Would you write out, word for word, each line of the records below from the top through the one holding "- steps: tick"?
--- DATA SHOWN Enclosed Below ---
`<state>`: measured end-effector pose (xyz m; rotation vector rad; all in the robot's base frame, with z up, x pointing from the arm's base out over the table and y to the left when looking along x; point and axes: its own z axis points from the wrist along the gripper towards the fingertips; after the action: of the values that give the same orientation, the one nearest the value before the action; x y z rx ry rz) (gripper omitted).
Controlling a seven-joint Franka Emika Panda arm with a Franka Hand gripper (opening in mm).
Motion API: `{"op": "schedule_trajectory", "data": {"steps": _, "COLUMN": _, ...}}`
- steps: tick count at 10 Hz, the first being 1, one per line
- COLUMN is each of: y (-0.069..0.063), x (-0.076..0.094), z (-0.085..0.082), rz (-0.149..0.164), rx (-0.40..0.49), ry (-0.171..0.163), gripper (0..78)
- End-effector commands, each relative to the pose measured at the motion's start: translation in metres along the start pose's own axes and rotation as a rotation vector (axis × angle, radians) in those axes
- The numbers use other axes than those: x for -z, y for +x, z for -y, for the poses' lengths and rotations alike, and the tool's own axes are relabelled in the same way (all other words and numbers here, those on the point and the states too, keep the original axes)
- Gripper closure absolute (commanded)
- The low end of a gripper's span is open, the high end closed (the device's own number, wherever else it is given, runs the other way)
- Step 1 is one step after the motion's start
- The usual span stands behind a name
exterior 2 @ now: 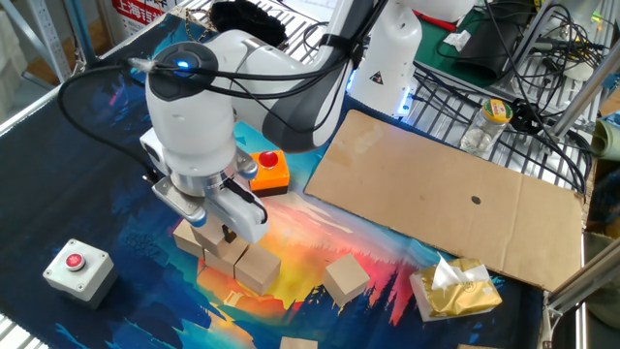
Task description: Stack the blocks into a pyramid shape
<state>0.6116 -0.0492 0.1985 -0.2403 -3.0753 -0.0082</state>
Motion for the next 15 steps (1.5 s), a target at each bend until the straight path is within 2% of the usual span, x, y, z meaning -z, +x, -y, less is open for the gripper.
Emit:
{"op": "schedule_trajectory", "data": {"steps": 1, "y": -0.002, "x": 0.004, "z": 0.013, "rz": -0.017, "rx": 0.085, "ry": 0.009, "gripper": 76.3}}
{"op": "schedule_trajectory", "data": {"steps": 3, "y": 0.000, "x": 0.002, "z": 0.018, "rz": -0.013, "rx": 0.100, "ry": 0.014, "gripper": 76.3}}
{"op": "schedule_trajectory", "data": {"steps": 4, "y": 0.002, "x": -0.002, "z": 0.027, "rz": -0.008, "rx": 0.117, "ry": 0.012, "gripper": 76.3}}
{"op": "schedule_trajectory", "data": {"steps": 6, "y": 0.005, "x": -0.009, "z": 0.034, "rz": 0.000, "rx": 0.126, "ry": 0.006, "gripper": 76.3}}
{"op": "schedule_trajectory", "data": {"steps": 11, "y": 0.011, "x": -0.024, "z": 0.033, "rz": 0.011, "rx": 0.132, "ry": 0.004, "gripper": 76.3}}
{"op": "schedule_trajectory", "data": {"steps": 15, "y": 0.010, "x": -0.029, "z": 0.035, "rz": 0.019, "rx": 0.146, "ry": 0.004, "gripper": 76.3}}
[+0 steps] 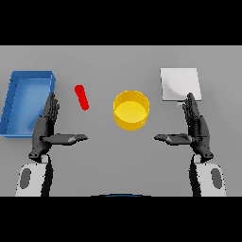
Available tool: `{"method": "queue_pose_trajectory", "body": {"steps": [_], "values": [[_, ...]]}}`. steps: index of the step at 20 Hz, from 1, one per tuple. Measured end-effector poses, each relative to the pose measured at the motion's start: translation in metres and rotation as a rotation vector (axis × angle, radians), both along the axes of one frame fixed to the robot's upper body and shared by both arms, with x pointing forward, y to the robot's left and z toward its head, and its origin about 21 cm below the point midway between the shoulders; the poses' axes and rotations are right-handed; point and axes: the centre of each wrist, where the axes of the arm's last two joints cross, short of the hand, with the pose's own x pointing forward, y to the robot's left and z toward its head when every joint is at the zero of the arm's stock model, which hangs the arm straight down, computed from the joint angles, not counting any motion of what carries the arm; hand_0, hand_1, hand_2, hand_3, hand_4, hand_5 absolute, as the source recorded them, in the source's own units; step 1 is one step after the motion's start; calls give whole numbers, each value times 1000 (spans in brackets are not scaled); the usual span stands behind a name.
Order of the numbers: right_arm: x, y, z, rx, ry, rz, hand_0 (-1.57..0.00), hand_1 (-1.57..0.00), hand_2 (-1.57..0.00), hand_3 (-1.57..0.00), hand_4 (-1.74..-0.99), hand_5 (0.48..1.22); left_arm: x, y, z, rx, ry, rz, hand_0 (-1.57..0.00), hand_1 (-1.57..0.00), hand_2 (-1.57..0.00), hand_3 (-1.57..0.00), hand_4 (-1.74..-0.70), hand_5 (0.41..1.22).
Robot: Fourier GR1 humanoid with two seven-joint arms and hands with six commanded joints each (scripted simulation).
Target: Pick up the red beaker and tilt it to pour out 1 green nut into yellow bowl. Pick up the yellow bowl and place it on the metallic measuring scale.
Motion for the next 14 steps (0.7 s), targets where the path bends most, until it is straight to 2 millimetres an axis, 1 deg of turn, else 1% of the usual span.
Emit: {"method": "queue_pose_trajectory", "body": {"steps": [5,6,7,8,9,10,11,13,14], "values": [[2,-2,0,-1,3,-1,1,1,1,1,-1167,599,2,2,0,1,3,1,1,1,1,1,-1151,599],[2,-2,-1,1,12,1,1,1,1,1,-1167,599,5,0,3,3,-1,-6,1,1,1,1,-1151,599],[-6,-6,2,-159,-78,1,1,1,1,1,-1163,595,-3,4,5,66,-29,-32,1,1,1,1,-1156,599],[-13,-3,1,-248,-109,8,1,1,1,1,-1162,594,-12,5,6,111,-33,-44,1,1,1,1,-1158,599],[-16,-2,2,-297,-119,6,1,1,1,1,-1160,591,-15,7,12,132,-43,-51,1,1,1,1,-1161,599],[-21,2,2,-330,-129,14,1,1,1,1,-1159,590,-18,5,13,141,-32,-59,1,1,1,1,-1163,599],[-20,1,7,-349,-118,0,1,1,1,1,-1162,591,-19,5,16,152,-27,-64,1,1,1,1,-1163,600],[-23,1,6,-340,-110,0,1,1,1,1,-1183,596,-21,8,20,172,-22,-79,1,1,1,1,-1164,603],[-28,3,6,-329,-120,4,1,1,1,1,-1192,600,-18,8,21,179,-5,-77,1,1,1,1,-1161,602]]}}
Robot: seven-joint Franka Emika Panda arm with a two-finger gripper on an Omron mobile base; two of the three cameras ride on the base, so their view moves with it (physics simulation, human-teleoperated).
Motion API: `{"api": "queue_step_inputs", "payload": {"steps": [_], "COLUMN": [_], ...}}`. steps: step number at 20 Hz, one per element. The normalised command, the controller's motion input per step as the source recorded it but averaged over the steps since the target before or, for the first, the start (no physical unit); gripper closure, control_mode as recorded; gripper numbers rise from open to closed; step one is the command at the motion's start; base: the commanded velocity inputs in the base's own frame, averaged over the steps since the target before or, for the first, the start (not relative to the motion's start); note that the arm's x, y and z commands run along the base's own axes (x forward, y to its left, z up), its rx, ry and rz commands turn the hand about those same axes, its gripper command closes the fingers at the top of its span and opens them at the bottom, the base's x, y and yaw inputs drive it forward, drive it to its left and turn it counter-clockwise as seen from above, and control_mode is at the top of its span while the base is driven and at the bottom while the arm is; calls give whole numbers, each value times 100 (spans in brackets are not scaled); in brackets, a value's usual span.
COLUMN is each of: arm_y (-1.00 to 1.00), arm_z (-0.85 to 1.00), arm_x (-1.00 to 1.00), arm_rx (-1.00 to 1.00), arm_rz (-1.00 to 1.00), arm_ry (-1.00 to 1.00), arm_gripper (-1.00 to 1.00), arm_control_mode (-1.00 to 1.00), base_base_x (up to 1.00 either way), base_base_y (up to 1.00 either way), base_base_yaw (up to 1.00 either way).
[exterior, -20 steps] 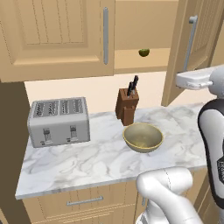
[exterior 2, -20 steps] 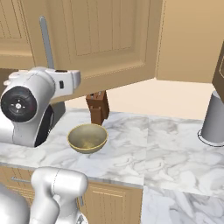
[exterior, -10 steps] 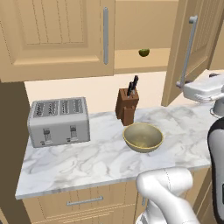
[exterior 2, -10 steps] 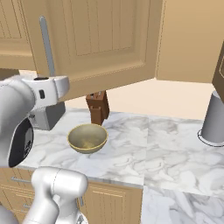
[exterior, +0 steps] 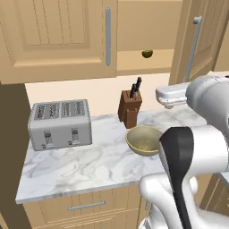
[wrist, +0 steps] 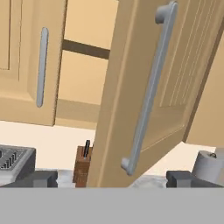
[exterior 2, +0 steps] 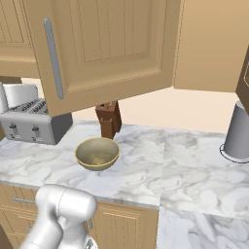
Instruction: Open the cabinet. Pick the orange and kiwi from the cabinet and place them into the bowl. Then close the cabinet.
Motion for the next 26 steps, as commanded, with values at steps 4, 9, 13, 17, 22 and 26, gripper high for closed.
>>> {"api": "queue_step_inputs", "payload": {"steps": [4, 9, 13, 17, 22, 26], "arm_y": [71, 44, 21, 1, 0, 0], "arm_z": [0, -1, -1, -19, -25, -9], "arm_x": [24, 52, 56, 74, 71, 45], "arm_rx": [-15, -16, -13, -17, -19, -16], "arm_rz": [-31, -21, -15, -15, -12, -8], "arm_ry": [20, 17, 14, 5, 2, 0], "arm_gripper": [-100, -100, -100, -100, -100, -100], "arm_control_mode": [-100, -100, -100, -100, -100, -100], "base_base_x": [0, 0, 0, 0, 0, 0], "base_base_y": [0, 0, 0, 0, 0, 0], "base_base_yaw": [0, 0, 0, 0, 0, 0]}}
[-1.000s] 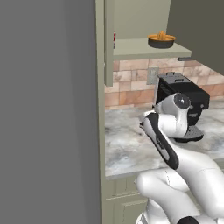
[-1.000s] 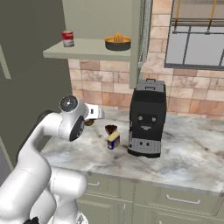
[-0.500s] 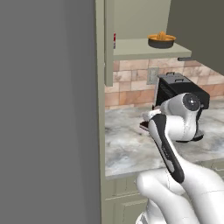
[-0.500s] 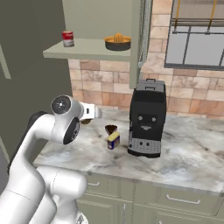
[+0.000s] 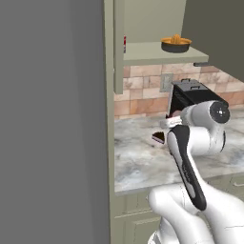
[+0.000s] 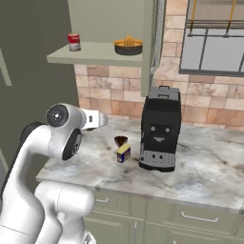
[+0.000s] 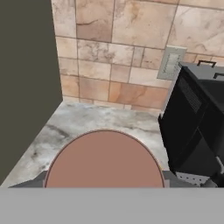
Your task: Pick the cans from the counter and place them in their designated side in the cabinet.
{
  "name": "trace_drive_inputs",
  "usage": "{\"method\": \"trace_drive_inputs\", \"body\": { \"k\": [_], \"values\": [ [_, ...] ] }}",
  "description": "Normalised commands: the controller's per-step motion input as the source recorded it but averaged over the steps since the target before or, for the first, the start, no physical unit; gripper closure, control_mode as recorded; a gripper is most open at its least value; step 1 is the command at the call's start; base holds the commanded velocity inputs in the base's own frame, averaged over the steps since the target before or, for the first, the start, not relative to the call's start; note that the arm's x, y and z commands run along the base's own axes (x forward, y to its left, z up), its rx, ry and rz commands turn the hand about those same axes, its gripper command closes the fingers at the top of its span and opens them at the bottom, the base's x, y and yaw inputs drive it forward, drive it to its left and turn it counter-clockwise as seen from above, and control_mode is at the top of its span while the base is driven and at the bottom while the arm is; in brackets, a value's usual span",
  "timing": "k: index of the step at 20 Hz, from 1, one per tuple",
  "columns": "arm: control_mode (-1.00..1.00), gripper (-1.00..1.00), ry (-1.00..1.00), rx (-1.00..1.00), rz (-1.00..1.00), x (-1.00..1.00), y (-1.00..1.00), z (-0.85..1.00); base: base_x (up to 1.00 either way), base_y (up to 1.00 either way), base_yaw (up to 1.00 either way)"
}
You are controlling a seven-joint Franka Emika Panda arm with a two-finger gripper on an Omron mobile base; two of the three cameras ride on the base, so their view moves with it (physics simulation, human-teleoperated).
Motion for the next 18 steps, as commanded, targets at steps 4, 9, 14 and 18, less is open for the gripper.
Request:
{"method": "trace_drive_inputs", "body": {
  "k": [4,9,14,18],
  "values": [
    [-1.0,1.0,0.0,0.0,0.0,-0.34,0.0,0.38,0.0,0.0,0.0],
    [-1.0,1.0,0.0,0.0,0.0,-0.33,0.0,0.35,0.0,0.0,0.0],
    [-1.0,1.0,0.0,0.0,0.0,-0.28,0.0,0.35,0.0,0.0,0.0],
    [-1.0,1.0,-0.03,0.0,0.0,-0.26,0.0,0.38,0.0,0.0,0.0]
  ]
}}
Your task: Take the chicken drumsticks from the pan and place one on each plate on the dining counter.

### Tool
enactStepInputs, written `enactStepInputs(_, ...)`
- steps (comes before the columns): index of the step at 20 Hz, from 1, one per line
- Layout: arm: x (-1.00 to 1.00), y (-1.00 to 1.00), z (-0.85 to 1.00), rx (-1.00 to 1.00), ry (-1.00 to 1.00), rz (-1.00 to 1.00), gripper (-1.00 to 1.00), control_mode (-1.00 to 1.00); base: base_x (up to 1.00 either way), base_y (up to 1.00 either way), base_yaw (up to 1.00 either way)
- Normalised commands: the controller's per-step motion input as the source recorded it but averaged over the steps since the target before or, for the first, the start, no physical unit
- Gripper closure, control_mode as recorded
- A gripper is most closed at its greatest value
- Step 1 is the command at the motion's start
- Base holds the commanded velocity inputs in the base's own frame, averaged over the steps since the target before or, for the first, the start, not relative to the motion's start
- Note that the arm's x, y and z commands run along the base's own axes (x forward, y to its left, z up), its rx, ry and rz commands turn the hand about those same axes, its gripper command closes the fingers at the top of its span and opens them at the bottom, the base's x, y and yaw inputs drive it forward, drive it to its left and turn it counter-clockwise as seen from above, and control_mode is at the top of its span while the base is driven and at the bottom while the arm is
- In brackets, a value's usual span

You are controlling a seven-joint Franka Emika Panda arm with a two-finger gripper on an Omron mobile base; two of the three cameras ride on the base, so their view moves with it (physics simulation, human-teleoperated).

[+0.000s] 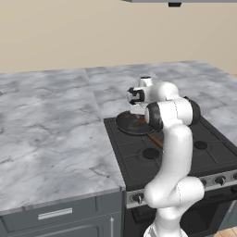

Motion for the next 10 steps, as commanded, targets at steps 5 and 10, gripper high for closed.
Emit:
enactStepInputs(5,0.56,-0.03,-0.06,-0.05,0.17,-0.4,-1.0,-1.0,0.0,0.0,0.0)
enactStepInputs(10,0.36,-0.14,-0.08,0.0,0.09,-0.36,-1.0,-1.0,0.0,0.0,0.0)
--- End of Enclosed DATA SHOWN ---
## RESPONSE
`<state>`: measured end-effector pose (xyz m; rotation vector rad; all in the robot's base frame, with z up, x pointing from the arm's base out over the table and y to the left when looking along x; point and axes: its own z axis points from the wrist along the gripper towards the fingertips; after the action: of the values that give the same orientation, the one nearest the value before the action; x y z rx ry rz) (gripper omitted).
Controlling a seven-joint Franka Emika Panda arm with a Franka Hand gripper (opening in mm).
Motion API: `{"op": "schedule_trajectory", "data": {"steps": _, "COLUMN": _, ...}}`
- steps: tick count at 10 Hz, the first being 1, one per line

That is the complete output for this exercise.